Nothing past the line containing "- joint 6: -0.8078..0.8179" belongs in the output. Copy exactly every line of the data below from the first up to and including it.

=== Task material ===
== == ==
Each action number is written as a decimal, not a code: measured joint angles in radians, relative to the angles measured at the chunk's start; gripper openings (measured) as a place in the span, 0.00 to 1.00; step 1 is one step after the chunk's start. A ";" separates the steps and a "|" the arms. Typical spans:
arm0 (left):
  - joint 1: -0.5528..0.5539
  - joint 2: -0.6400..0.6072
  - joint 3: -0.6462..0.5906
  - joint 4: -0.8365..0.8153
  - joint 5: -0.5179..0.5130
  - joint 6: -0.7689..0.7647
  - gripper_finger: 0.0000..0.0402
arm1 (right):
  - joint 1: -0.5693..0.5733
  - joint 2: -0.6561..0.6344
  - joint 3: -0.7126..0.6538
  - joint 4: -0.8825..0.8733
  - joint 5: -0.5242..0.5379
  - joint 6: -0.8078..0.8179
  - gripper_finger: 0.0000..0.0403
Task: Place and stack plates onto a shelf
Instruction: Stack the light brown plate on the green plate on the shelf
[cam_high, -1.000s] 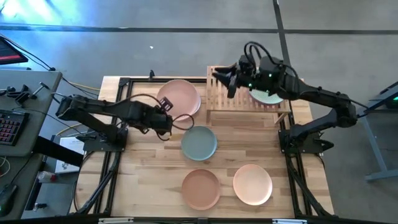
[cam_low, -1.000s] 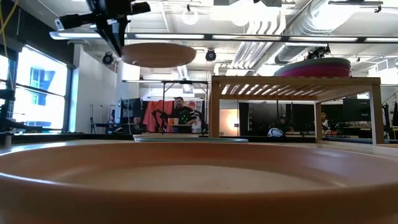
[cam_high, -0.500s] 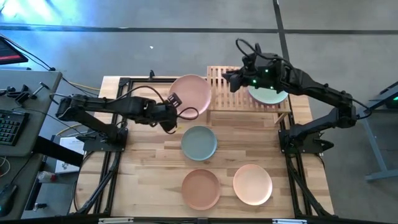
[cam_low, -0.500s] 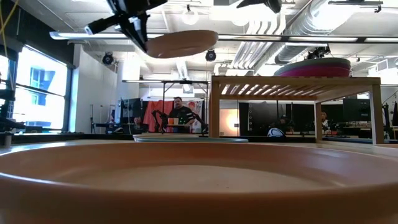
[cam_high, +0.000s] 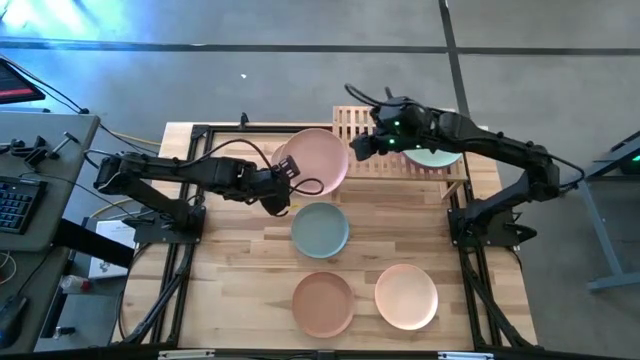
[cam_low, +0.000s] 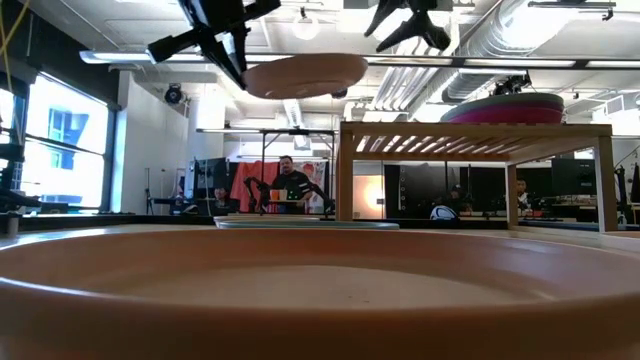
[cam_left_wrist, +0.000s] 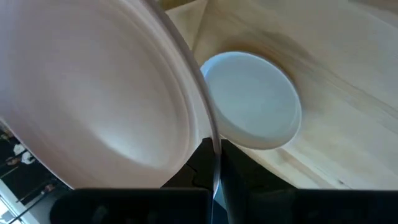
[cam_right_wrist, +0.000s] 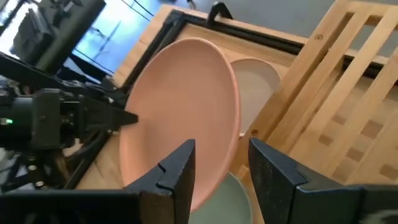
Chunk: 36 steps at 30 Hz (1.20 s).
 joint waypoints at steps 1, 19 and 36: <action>0.000 0.000 0.000 0.005 0.000 -0.004 0.00 | 0.000 0.007 0.000 -0.002 -0.005 0.003 0.32; 0.000 -0.001 0.000 0.061 0.018 0.030 0.00 | 0.000 0.101 -0.002 -0.010 -0.054 0.028 0.32; -0.001 -0.001 0.000 0.062 0.025 0.008 0.00 | 0.000 0.105 -0.002 -0.051 -0.067 0.107 0.03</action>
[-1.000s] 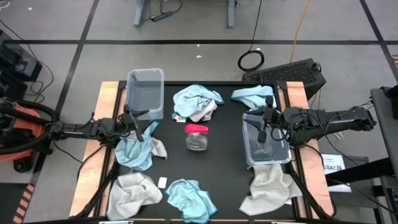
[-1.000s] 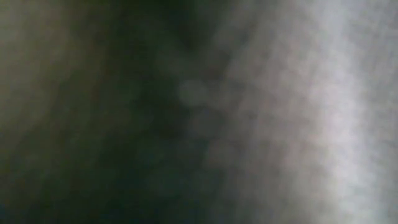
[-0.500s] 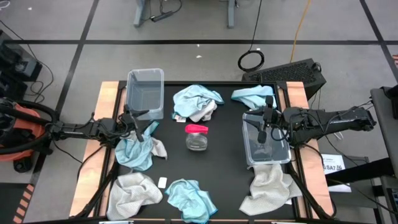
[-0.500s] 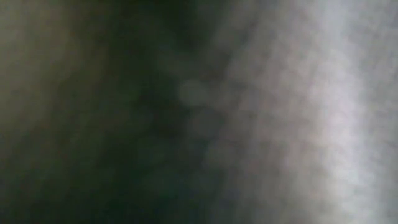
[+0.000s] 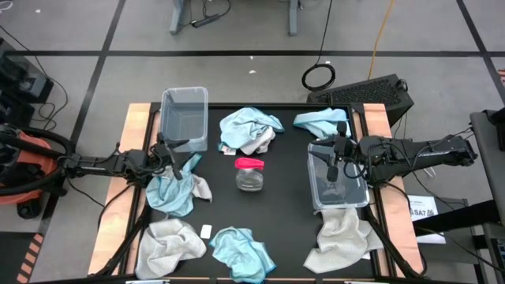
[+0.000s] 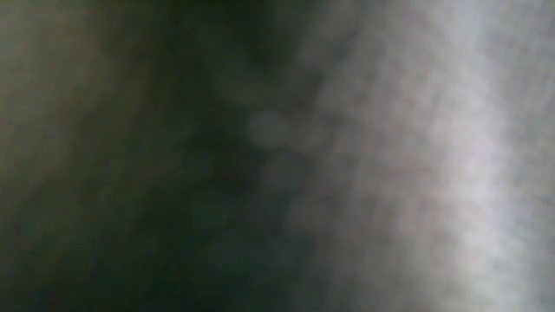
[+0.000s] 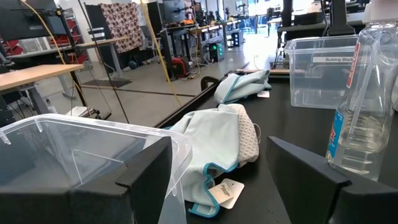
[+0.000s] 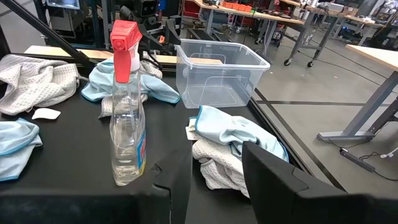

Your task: Sort microfiber towel by color & place in baskets

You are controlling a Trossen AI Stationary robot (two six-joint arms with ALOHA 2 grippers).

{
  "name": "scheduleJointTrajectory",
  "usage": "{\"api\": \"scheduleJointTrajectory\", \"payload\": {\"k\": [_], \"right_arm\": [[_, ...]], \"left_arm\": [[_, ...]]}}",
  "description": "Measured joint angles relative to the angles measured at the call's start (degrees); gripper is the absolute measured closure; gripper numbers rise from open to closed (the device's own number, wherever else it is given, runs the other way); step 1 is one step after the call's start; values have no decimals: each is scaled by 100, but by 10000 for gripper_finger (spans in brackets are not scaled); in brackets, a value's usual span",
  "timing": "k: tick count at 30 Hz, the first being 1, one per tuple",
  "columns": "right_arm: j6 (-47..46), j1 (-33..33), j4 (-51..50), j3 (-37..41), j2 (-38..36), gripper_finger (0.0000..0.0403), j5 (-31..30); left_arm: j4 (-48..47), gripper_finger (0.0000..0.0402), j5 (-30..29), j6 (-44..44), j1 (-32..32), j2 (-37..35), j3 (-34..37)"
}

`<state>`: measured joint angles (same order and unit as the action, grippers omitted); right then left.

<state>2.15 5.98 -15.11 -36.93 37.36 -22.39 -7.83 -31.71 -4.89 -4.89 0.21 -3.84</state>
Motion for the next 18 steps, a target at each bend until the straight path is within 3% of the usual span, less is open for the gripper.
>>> {"api": "scheduleJointTrajectory", "payload": {"k": [18], "right_arm": [[0,0,35,0,0,271,0]], "left_arm": [[2,139,0,0,-1,0,0]]}}
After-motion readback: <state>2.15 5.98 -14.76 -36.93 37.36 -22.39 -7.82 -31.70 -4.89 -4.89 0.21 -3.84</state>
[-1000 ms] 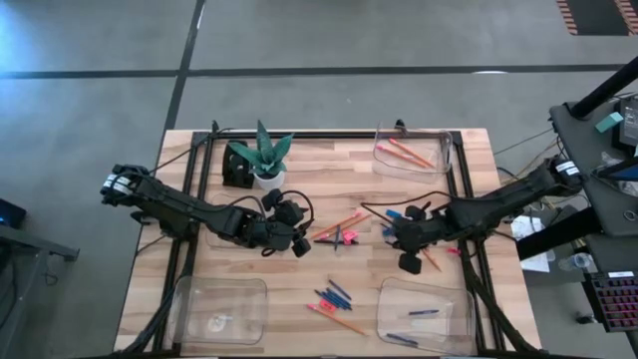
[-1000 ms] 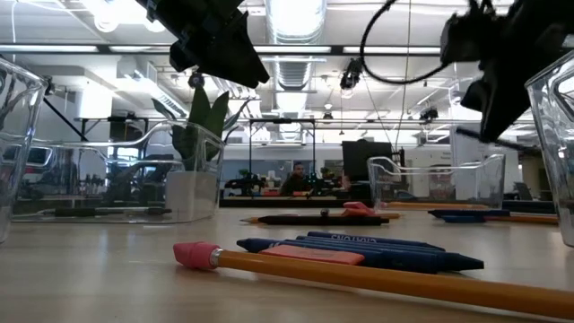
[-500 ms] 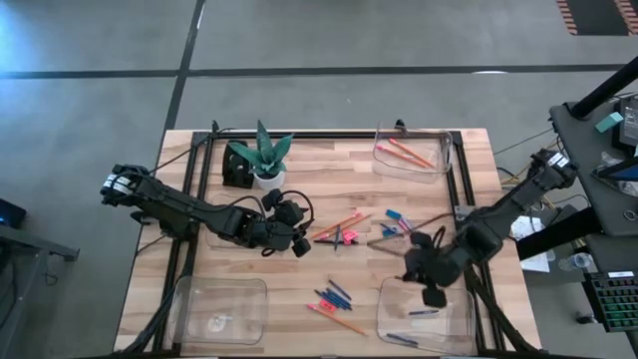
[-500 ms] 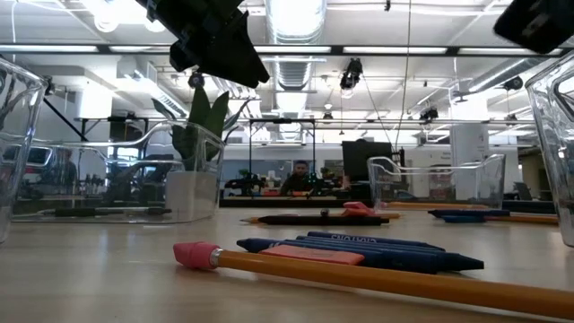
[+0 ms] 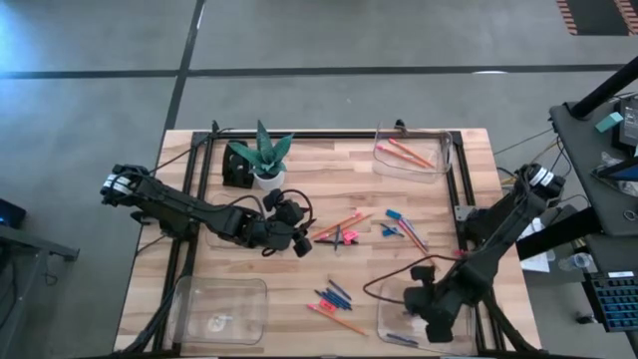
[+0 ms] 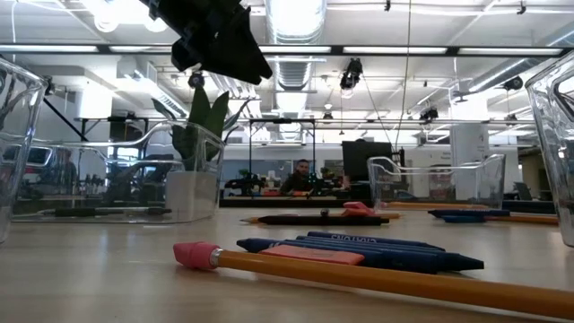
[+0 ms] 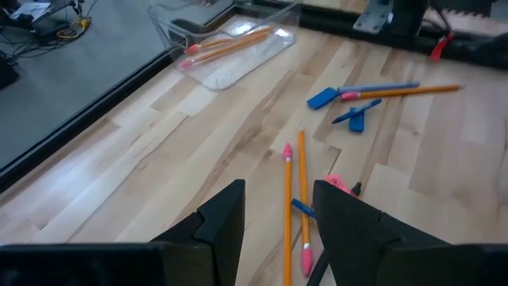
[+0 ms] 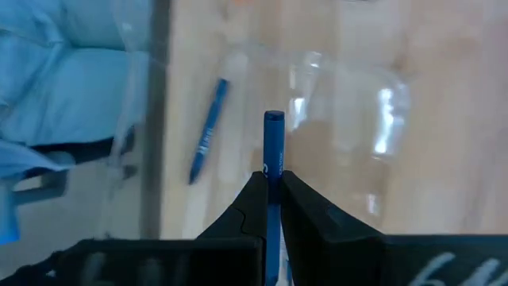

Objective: Sort crayons/erasers/pens/pencils in bins
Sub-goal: Put the blue crayon into the bottom right transparent bin

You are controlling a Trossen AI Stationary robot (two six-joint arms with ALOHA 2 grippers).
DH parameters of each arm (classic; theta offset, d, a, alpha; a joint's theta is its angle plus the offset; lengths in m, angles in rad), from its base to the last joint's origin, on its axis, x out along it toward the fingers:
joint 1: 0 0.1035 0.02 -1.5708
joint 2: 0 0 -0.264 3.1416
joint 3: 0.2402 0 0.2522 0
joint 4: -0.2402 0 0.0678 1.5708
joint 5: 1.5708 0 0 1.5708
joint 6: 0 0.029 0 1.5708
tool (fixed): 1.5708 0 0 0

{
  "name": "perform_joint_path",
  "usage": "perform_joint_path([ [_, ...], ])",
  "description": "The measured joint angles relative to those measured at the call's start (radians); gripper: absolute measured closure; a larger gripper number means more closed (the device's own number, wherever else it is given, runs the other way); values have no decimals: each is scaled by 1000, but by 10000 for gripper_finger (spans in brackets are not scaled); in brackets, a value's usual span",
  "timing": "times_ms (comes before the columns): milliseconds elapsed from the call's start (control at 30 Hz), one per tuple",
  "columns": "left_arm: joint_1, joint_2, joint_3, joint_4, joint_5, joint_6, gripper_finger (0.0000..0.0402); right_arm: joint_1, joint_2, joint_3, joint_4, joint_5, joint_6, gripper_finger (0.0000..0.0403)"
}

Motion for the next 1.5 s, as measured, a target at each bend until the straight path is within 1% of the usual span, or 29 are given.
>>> perform_joint_path([
  [67, 0, 0, 0, 3, 0, 0, 265, 2, 4, -6, 49, -18, -14, 390],
  [133, 0, 0, 0, 7, 1, 0, 265, 2, 16, -13, 54, -18, -17, 390],
  [267, 0, 0, -1, 14, 13, 0, 265, 1, 64, -42, 32, -28, 62, 390],
  [333, 0, 0, -1, 14, 18, 0, 265, 1, 95, -55, 34, -62, 92, 390],
  [433, 0, 0, -2, 15, 25, 0, 265, -9, 147, -68, 32, -113, 85, 390],
  [567, -2, 0, -2, 14, 26, -21, 265, -43, 201, -66, 28, -140, 78, 390],
  [733, -2, 0, -2, 14, 28, -24, 265, -54, 225, -63, 26, -162, 56, 390],
  [867, -2, 0, -2, 14, 28, -24, 265, -53, 216, -66, 28, -134, 57, 389],
  [933, -2, 0, -2, 14, 28, -23, 265, -53, 211, -66, 37, -108, 69, 383],
  [1133, -2, 0, -2, 14, 28, -23, 265, -53, 199, -68, 41, -103, 73, 331],
  [1267, -2, 0, -2, 13, 28, -23, 265, -53, 183, -68, 35, -118, 60, 300],
  [1400, -3, 0, -2, 13, 28, -24, 265, -53, 102, -69, 27, -128, 45, 286],
  [1500, -3, 0, -3, 13, 28, -24, 265, -53, 11, -69, 23, -83, 13, 286],
])
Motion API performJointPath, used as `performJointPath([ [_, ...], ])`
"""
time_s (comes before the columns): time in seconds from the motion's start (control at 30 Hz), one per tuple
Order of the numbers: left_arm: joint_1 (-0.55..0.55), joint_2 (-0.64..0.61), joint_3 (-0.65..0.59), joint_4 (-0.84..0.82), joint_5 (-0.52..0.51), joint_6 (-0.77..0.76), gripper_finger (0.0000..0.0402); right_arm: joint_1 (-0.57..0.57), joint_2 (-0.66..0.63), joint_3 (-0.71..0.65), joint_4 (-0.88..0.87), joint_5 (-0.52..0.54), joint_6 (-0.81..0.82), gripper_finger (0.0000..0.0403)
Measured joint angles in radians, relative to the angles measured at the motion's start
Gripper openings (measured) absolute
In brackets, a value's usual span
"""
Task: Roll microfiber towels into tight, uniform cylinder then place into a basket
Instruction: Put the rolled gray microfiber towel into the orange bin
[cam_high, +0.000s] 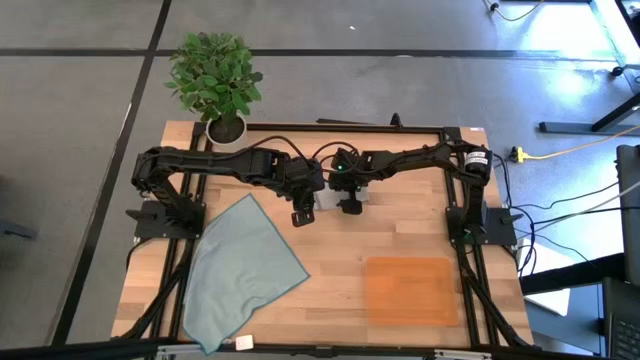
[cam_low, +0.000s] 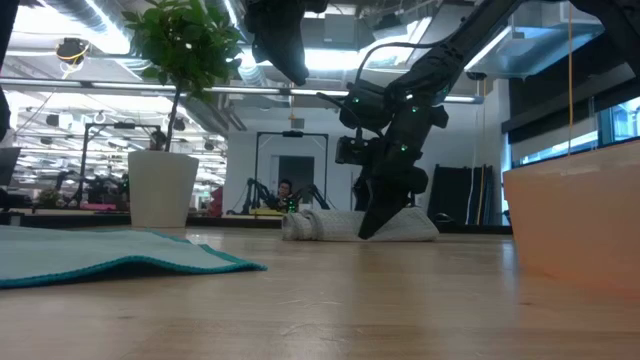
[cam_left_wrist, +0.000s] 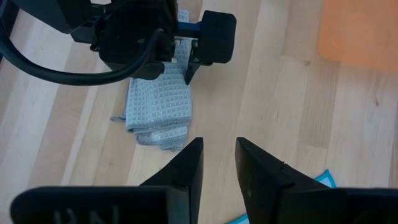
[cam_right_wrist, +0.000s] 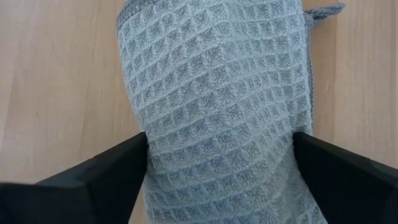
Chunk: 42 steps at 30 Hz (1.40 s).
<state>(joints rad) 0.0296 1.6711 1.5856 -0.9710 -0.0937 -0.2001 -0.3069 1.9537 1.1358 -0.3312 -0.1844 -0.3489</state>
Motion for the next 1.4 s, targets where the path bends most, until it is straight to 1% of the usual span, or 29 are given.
performJointPath([
  [0.13, 0.0, 0.0, 0.0, 0.0, 0.0, 0.0, 0.0084, 0.0, 0.0, 0.0, -0.002, -0.004, 0.0, 0.0353],
  [0.37, 0.0, 0.0, 0.0, 0.0, 0.0, 0.0, 0.0084, 0.001, 0.0, 0.0, -0.002, -0.006, 0.028, 0.0264],
  [0.53, 0.0, 0.0, 0.0, 0.0, 0.0, 0.0, 0.0084, 0.002, 0.0, 0.0, -0.003, -0.009, 0.03, 0.0208],
  [0.7, 0.0, 0.0, 0.0, 0.0, 0.0, 0.0, 0.0084, 0.002, -0.005, -0.001, -0.003, -0.013, 0.034, 0.0163],
  [0.87, 0.0, 0.0, 0.0, 0.0, 0.0, 0.0, 0.0084, 0.003, -0.045, -0.007, -0.037, -0.003, 0.037, 0.0122],
  [1.03, 0.0, 0.0, 0.0, 0.001, 0.0, 0.0, 0.0084, 0.003, -0.116, -0.005, -0.075, 0.005, 0.065, 0.01],
  [1.2, 0.0, 0.0, 0.0, 0.005, 0.0, 0.0, 0.0084, 0.003, -0.195, -0.005, -0.16, 0.016, 0.109, 0.0102],
  [1.4, 0.0, 0.0, 0.0, 0.007, 0.0, 0.0, 0.0084, 0.008, -0.327, -0.004, -0.319, 0.019, 0.186, 0.0103],
])
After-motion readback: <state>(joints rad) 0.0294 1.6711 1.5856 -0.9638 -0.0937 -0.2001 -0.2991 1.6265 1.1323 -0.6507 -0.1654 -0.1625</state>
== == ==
=== Solution to this task ===
Each action number is written as a decimal, not a code: measured joint angles in radians, relative to the angles measured at the chunk's start; gripper openings (measured) as a place in the span, 0.00 to 1.00; step 1 is one step after the chunk's start. A ";" separates the steps and a "|" the arms. Typical spans:
arm0 (left):
  - joint 1: -0.5528..0.5539
  - joint 2: -0.6400..0.6072
  - joint 3: -0.6462..0.5906
  - joint 4: -0.8365..0.8153
  - joint 5: -0.5179..0.5130
  - joint 6: -0.7689..0.7647
  - gripper_finger: 0.0000..0.0402
arm1 (right):
  - joint 1: -0.5693..0.5733
  - joint 2: -0.6561..0.6344
  - joint 3: -0.7126..0.6538
  - joint 4: -0.8825..0.8733
  - joint 5: -0.5242..0.5379
  - joint 6: -0.8078..0.8179

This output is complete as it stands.